Les estimations du gouvernement supposent donc l’exploitation totale de 11 683 Gpi3 et 584 millions de barils de pétrole sur 75 ans, ce qui permettrait de générer des revenus d’entre 164 G$ et 203 G$ (dont 38 % reviendraient au gouvernement).

Pour exploiter et transporter tout ce gaz naturel, deux options sont envisagées : la création d’un gazoduc ou l’utilisation de bateaux-usines capables de liquéfier le gaz naturel sur place. Les coûts en infrastructure et les coûts d’opération sont disponibles dans le tableau ci-dessous.

Le deuxième constat concernant ces prévisions est que l’exploitation rapporterait à l’État en bénéfice entre 360 M$ et 380 M$ annuellement, ce qui représente entre 0,34 % et 0,36 % du budget des revenus estimés pour 2016-2017 (p. D.5). En plus d’être minimale, cette part devrait être amenée à diminuer année après année à petite ou moyenne échelle, puisque les redevances demeureraient généralement constantes, mais les revenus de l’État tendent à augmenter légèrement.

Évidemment, cela ne tient pas compte de la part des débours et investissements qui devront être déboursés par l’État pour que le projet se réalise. Bref, les revenus pour l’État restent peu intéressants.

Autre remarque :

Je suis sceptique par rapport à l’utilisation du prix du baril selon étalon de mesure Brent pour l’évaluation des revenus du pétrole. Rappelons que la quasi-totalité des exportations de sur le territoire nord-américain se transige aux États-Unis avec le WTI comme étalon de mesure.

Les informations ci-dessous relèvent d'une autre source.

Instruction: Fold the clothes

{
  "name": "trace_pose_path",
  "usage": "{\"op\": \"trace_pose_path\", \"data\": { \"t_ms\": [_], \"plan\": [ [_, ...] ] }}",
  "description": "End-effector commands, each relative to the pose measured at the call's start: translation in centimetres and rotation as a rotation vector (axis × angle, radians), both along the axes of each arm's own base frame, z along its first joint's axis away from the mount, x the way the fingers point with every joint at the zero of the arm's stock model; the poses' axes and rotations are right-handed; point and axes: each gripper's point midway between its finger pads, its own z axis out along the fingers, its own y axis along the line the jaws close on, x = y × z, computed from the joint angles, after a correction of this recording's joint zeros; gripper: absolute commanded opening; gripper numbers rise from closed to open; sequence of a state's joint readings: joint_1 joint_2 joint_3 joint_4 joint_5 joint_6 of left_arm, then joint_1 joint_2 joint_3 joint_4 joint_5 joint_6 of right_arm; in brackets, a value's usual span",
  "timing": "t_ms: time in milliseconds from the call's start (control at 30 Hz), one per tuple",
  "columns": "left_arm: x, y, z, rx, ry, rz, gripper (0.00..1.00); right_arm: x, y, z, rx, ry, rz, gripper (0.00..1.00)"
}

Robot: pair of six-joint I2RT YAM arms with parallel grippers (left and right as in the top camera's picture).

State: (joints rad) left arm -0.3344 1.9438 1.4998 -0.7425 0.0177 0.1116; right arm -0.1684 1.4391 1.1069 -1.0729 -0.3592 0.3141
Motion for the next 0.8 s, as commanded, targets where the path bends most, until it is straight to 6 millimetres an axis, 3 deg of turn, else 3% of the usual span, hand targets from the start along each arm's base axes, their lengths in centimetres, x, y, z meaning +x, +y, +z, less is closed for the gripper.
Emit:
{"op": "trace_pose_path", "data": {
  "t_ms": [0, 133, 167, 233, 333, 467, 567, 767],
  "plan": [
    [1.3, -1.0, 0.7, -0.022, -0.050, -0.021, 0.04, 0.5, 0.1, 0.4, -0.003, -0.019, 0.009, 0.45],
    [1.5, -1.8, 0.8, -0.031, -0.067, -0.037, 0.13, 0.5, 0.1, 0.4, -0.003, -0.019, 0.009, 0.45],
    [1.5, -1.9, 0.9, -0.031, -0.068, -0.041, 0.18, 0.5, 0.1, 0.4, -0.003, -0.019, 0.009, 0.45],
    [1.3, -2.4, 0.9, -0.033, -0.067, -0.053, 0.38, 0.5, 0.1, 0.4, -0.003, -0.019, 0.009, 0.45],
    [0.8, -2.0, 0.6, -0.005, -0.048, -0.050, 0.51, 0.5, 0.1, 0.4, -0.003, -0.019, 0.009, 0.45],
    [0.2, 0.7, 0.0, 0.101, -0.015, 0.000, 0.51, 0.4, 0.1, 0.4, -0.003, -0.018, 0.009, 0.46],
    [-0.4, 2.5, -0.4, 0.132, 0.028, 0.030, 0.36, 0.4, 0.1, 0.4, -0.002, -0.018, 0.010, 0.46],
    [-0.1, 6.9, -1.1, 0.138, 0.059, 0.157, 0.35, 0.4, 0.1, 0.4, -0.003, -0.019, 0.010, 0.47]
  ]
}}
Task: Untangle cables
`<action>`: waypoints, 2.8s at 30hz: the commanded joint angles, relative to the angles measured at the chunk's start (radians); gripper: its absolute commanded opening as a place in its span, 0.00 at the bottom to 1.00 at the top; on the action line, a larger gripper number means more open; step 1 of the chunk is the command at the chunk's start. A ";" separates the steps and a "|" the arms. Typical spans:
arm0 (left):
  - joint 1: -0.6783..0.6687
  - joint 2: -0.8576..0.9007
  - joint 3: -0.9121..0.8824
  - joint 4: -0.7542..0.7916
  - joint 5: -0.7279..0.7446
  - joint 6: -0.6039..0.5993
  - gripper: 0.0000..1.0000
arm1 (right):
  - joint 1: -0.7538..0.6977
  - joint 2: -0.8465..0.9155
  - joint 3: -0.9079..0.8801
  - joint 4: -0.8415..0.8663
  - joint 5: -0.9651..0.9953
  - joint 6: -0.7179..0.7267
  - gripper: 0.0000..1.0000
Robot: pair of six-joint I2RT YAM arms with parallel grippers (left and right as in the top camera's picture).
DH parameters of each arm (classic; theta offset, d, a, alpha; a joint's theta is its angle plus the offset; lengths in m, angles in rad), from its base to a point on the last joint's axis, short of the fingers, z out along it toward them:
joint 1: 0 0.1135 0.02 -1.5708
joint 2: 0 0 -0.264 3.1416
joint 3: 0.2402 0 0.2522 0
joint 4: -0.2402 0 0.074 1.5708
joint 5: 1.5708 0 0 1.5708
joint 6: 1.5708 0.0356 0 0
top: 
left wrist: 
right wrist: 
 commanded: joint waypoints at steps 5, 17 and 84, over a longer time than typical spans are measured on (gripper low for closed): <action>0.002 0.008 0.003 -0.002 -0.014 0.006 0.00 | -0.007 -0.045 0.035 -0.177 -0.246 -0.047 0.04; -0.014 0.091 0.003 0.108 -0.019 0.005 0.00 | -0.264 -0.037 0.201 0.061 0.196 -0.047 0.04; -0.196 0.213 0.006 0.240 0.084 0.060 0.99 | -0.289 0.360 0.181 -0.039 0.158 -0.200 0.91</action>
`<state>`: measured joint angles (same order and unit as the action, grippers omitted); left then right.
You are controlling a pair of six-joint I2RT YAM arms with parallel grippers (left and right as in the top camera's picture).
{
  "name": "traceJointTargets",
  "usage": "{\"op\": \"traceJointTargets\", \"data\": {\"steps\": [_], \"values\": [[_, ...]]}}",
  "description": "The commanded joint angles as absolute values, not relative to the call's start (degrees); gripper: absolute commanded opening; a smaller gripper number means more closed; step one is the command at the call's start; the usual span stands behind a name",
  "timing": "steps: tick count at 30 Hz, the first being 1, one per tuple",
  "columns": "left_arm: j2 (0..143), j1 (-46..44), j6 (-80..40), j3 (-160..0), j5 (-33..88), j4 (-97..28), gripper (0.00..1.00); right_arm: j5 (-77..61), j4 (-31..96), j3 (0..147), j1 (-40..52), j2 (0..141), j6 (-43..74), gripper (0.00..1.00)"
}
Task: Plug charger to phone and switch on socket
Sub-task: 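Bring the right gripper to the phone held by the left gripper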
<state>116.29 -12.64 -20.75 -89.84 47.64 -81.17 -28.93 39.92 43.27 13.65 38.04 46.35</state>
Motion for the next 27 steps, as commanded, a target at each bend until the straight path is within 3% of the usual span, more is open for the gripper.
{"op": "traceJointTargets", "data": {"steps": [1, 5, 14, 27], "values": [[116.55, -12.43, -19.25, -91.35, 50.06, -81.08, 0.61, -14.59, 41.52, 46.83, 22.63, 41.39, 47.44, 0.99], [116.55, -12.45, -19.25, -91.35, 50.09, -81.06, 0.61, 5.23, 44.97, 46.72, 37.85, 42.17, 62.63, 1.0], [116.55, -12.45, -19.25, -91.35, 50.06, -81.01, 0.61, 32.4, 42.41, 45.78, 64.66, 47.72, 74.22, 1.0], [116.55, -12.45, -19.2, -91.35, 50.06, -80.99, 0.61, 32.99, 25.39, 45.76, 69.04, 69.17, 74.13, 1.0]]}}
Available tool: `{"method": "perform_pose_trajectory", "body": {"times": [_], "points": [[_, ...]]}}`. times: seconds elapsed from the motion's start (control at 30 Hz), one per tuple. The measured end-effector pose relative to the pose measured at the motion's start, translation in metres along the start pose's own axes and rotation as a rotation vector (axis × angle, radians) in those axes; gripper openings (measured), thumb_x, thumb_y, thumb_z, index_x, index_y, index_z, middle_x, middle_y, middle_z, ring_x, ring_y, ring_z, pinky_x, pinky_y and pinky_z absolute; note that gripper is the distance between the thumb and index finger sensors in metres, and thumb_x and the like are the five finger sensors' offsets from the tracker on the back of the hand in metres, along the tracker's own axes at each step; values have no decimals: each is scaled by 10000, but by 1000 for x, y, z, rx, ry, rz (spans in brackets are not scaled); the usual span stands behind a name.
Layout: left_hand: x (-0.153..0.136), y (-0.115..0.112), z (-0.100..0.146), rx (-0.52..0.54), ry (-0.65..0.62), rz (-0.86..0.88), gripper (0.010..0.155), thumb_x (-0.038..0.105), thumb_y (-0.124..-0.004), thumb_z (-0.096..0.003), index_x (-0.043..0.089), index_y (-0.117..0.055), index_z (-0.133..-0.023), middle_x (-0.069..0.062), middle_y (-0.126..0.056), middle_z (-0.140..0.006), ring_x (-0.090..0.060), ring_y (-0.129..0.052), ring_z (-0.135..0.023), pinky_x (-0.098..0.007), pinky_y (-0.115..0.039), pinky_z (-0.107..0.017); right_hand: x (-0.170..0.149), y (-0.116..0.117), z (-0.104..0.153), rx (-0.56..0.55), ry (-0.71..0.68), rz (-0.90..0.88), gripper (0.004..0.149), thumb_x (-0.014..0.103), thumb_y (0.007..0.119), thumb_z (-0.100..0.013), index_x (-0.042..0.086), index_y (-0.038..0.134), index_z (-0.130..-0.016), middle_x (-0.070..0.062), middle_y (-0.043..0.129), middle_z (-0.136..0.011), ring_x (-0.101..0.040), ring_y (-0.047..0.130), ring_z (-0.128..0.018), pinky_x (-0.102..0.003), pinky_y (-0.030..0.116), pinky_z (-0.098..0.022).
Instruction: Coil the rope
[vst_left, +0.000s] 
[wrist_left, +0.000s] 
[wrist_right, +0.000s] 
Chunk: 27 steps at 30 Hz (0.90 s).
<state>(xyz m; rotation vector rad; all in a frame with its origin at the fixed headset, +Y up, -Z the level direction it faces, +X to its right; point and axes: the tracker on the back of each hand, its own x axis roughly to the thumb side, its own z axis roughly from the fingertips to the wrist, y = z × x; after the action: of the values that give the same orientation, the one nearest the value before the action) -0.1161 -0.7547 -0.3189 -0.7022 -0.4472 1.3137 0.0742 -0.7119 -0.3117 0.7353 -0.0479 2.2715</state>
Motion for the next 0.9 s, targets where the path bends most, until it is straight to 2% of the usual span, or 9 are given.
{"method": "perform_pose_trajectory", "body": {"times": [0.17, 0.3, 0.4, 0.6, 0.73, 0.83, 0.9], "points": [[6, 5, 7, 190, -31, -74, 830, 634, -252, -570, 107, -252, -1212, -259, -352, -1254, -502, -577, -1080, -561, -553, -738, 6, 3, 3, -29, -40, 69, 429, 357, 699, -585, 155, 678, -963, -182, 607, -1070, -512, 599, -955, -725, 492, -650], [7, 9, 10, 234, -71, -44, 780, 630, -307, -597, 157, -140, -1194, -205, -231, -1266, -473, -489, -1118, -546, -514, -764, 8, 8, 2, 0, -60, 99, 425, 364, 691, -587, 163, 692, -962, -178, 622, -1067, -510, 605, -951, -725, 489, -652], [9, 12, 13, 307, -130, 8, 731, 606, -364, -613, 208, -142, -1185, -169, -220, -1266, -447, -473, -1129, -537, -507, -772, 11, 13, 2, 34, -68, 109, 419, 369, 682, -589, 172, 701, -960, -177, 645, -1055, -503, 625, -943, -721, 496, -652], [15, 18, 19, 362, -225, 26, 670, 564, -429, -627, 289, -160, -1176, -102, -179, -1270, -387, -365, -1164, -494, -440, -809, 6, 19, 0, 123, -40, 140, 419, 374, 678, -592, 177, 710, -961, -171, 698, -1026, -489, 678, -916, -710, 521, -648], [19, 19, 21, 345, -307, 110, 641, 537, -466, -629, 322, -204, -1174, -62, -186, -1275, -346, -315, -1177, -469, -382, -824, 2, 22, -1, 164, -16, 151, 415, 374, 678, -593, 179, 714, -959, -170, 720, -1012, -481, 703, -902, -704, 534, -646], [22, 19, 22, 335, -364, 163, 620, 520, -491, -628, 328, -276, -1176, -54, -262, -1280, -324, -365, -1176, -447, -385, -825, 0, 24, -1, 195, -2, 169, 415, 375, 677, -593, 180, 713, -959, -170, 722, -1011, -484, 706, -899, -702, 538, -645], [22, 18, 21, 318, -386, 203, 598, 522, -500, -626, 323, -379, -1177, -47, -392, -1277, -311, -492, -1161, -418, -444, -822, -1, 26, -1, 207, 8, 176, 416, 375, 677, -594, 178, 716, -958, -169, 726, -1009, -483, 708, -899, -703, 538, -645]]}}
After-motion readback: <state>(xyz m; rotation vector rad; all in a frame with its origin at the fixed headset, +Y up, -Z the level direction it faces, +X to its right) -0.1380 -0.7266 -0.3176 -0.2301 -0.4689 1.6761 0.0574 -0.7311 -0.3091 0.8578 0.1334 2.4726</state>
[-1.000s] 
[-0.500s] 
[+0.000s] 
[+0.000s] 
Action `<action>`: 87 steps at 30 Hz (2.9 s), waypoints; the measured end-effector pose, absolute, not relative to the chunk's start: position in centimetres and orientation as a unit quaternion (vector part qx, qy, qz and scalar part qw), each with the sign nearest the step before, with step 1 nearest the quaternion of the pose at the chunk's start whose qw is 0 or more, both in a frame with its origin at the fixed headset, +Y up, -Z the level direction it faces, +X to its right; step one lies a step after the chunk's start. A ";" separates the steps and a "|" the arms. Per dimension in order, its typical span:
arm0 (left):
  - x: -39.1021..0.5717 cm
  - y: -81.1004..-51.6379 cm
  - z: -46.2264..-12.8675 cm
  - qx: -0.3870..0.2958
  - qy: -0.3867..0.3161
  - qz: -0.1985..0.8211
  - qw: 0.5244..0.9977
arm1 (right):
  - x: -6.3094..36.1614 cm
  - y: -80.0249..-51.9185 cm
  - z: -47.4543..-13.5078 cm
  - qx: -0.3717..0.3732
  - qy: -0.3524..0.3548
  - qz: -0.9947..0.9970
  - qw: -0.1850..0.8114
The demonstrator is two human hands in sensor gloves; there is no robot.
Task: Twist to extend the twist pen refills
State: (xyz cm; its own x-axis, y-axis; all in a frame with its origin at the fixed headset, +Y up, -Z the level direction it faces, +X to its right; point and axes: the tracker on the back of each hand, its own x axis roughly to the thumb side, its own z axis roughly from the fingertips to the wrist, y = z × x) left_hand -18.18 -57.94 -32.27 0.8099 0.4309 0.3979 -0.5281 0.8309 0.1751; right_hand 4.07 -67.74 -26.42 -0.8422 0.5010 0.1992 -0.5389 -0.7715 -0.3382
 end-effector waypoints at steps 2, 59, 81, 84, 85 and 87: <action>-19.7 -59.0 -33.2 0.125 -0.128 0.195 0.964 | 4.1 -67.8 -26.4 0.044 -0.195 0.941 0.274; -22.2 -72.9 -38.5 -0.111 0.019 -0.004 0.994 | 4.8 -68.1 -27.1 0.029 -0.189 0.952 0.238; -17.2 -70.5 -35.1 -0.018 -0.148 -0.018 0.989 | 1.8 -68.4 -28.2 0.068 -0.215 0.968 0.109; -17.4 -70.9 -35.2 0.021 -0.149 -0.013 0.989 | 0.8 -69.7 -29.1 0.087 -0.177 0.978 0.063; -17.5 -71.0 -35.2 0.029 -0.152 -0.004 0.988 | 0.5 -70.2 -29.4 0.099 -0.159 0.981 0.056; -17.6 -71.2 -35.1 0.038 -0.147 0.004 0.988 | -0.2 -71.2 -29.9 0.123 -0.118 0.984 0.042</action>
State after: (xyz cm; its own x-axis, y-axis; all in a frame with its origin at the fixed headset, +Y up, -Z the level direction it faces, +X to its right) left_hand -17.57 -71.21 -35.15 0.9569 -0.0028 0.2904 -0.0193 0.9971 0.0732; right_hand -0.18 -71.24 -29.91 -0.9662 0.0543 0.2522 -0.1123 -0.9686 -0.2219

Ainsi, en choisissant d’utiliser le prix du baril selon le Brent plutôt que WTI, les évaluations du rapport surestiment les retombées économiques du pétrole exploité.

Dans l’étude, les prix du baril de pétrole sont estimés à 90,28 $ US pour le Brent en 2020 et 122,17 $ US en 2045. Considérant que les estimations de la US Energy Information Administration (EIA) sont à 73 $US pour 2020 pour le WTI, les estimations du gouvernement québécois sont bonifiées de 17,28 $ le baril entre 2020 et 2045 ( selon la méthodologie du rapport), ce qui est loin d’être négligeable.

Par ailleurs, malgré toute la bonne volonté du monde, il m’apparaît impossible d’estimer les coûts du baril du pétrole sur une période dépassant 30 ans, et encore moins sur une période de 75 ans. Surtout si on considère que tout indique que l’ensemble des classes politiques de la planète aura à cœur de diminuer de manière drastique les émissions de gaz à effet de serre produites par l’activité humaine.

Dans cette situation, les coûts liés à l’exploitation des hydrocarbures polluants sont particulièrement incertains pour les années 31 à 75 des scénarios élaborés.

Finalement, ce qui revient souvent dans les questions entourant l’exploitation des hydrocarbures, c’est que soutenir l’industrie pétrolière « créera ou maintiendra X nombres d’emplois ».

Pour la création d’emplois, il est logique de croire que des investissements créeront de l’emploi. Cependant, présentement, chaque million de dollars investi dans le domaine pétrolier rapporte 6,2 emplois. Par contraste, chaque million de dollars investi dans l’énergie renouvelable ou l’efficacité énergétique en crée autour de 15,1. Tant qu’à investir, le Québec devrait plutôt viser à créer des emplois verts plutôt que de soutenir une industrie appelée à tranquillement, mais sûrement, disparaître.

Pour ce qui est des emplois qui seront « maintenus », il s’agit généralement des emplois dans le secteur des raffineries ou de distribution de gaz naturel. Ces emplois ne sont pas en danger : Gaz Métro et Valéro sont des entreprises qui sont là pour rester. En ce sens, ce serait une mauvaise politique publique que d’investir dans un secteur pour maintenir des emplois qui seront maintenus de toute façon.

Bref, au final, je ne crois pas que financer l’exploitation des hydrocarbures sur Anticosti soit un réel pactole. Il serait de loin plus intéressant pour l’État de travailler à « recycler » ces industries et les lancer vers des avenues plus vertes : cela améliorerait grandement les résultats à la fois économiques et écologiques.